- [What the task requires]: Your reply should be only the number of lines in the material below that include the word "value".

- [Information shown]:

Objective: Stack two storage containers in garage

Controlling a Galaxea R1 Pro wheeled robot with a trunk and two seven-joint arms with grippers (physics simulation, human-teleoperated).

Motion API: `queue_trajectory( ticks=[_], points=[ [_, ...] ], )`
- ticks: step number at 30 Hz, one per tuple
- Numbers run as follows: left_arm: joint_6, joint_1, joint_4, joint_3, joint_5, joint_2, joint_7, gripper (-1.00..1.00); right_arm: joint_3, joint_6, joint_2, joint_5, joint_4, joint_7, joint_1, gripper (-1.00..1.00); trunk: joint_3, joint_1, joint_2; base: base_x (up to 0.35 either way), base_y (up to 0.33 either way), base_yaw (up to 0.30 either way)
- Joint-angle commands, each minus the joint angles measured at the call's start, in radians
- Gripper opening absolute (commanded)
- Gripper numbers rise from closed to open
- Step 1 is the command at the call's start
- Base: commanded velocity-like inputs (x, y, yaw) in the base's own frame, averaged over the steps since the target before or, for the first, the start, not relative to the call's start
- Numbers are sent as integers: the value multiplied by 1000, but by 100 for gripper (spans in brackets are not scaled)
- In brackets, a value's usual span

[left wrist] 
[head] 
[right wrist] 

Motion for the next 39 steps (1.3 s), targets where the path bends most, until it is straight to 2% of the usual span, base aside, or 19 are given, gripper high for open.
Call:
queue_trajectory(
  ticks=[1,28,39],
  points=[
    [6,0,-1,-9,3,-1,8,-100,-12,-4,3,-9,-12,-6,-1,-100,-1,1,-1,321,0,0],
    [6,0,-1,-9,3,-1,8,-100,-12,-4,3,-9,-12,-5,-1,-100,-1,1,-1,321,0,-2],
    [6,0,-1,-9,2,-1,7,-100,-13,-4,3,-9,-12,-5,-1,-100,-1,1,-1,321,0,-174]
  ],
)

- [Result of the task]: 2